> _Data shown_:
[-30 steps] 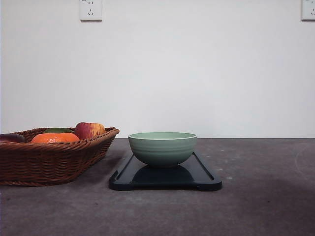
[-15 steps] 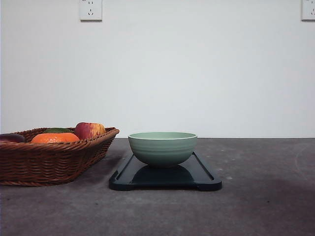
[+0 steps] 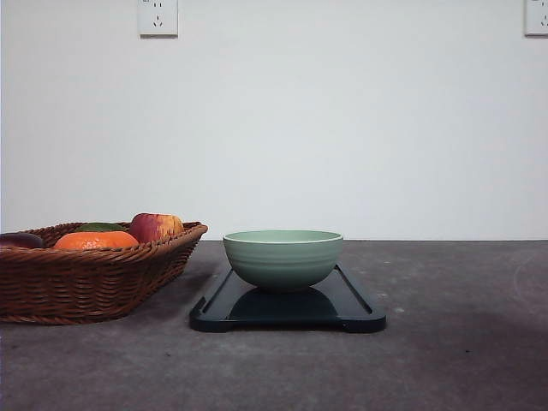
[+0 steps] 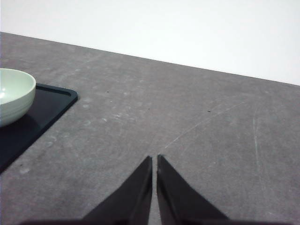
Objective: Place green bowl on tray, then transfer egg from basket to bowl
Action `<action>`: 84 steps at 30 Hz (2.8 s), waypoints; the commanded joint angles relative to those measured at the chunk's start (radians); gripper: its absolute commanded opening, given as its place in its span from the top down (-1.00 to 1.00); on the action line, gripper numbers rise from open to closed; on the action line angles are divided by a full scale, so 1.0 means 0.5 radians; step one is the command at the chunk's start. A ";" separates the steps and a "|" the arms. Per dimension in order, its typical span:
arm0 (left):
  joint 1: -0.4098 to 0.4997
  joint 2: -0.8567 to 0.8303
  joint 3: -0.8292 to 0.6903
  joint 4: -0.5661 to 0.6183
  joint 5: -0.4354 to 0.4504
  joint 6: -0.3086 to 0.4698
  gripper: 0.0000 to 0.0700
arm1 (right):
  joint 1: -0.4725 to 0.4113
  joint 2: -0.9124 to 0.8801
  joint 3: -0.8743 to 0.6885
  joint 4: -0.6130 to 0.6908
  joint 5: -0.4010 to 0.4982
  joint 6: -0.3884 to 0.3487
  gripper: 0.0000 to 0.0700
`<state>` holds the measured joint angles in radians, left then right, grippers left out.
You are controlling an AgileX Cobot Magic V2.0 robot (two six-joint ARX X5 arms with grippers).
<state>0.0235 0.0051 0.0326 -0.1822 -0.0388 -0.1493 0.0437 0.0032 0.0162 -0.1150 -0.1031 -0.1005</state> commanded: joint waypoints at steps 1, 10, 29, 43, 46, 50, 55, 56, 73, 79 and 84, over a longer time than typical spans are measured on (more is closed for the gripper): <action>0.003 -0.004 -0.038 -0.009 -0.004 0.011 1.00 | -0.001 0.001 -0.008 0.021 -0.001 0.008 0.98; 0.003 -0.004 -0.038 -0.009 -0.004 0.011 1.00 | -0.001 0.001 -0.008 0.021 -0.001 0.008 0.98; 0.003 -0.004 -0.038 -0.009 -0.004 0.011 1.00 | -0.001 0.001 -0.008 0.021 -0.001 0.007 0.98; 0.003 -0.004 -0.038 -0.009 -0.004 0.011 1.00 | -0.001 0.001 -0.008 0.021 -0.001 0.008 0.98; 0.003 -0.004 -0.038 -0.009 -0.004 0.011 1.00 | -0.001 0.001 -0.008 0.021 -0.001 0.007 0.98; 0.003 -0.004 -0.038 -0.009 -0.004 0.011 1.00 | -0.001 0.001 -0.008 0.021 -0.001 0.008 0.98; 0.003 -0.004 -0.038 -0.009 -0.004 0.011 1.00 | -0.001 0.001 -0.008 0.021 -0.001 0.008 0.98; 0.003 -0.004 -0.038 -0.009 -0.004 0.011 1.00 | -0.001 0.001 -0.008 0.021 -0.001 0.008 0.98; 0.003 -0.004 -0.038 -0.009 -0.004 0.011 1.00 | -0.001 0.001 -0.008 0.021 -0.001 0.008 0.98; 0.003 -0.004 -0.038 -0.009 -0.004 0.011 1.00 | -0.001 0.001 -0.008 0.021 -0.001 0.007 0.98; 0.003 -0.004 -0.038 -0.009 -0.004 0.011 1.00 | -0.001 0.001 -0.008 0.021 -0.001 0.007 0.98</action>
<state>0.0235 0.0051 0.0326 -0.1822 -0.0391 -0.1493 0.0437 0.0032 0.0162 -0.1150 -0.1028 -0.1005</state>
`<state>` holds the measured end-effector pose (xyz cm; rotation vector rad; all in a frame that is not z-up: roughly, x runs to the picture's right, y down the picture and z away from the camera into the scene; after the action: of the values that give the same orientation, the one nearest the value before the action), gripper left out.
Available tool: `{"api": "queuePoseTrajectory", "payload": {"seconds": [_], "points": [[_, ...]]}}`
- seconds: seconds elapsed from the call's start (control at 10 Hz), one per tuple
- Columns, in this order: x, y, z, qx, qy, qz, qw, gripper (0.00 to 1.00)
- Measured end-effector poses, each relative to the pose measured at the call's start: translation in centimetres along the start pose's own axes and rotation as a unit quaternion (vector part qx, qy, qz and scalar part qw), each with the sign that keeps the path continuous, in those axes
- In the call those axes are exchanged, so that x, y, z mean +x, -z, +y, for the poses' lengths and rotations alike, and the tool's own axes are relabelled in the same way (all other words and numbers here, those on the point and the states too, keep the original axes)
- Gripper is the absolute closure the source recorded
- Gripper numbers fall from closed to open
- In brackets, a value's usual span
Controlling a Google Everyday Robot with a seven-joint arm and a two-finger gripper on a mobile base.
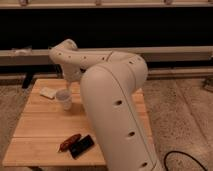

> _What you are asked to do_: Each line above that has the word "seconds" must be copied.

> _Answer space_:
Available tool: `{"api": "queuePoseTrajectory", "payload": {"seconds": [_], "points": [[_, ...]]}}`
- seconds: seconds elapsed from the call's start (control at 10 Hz), one per tuple

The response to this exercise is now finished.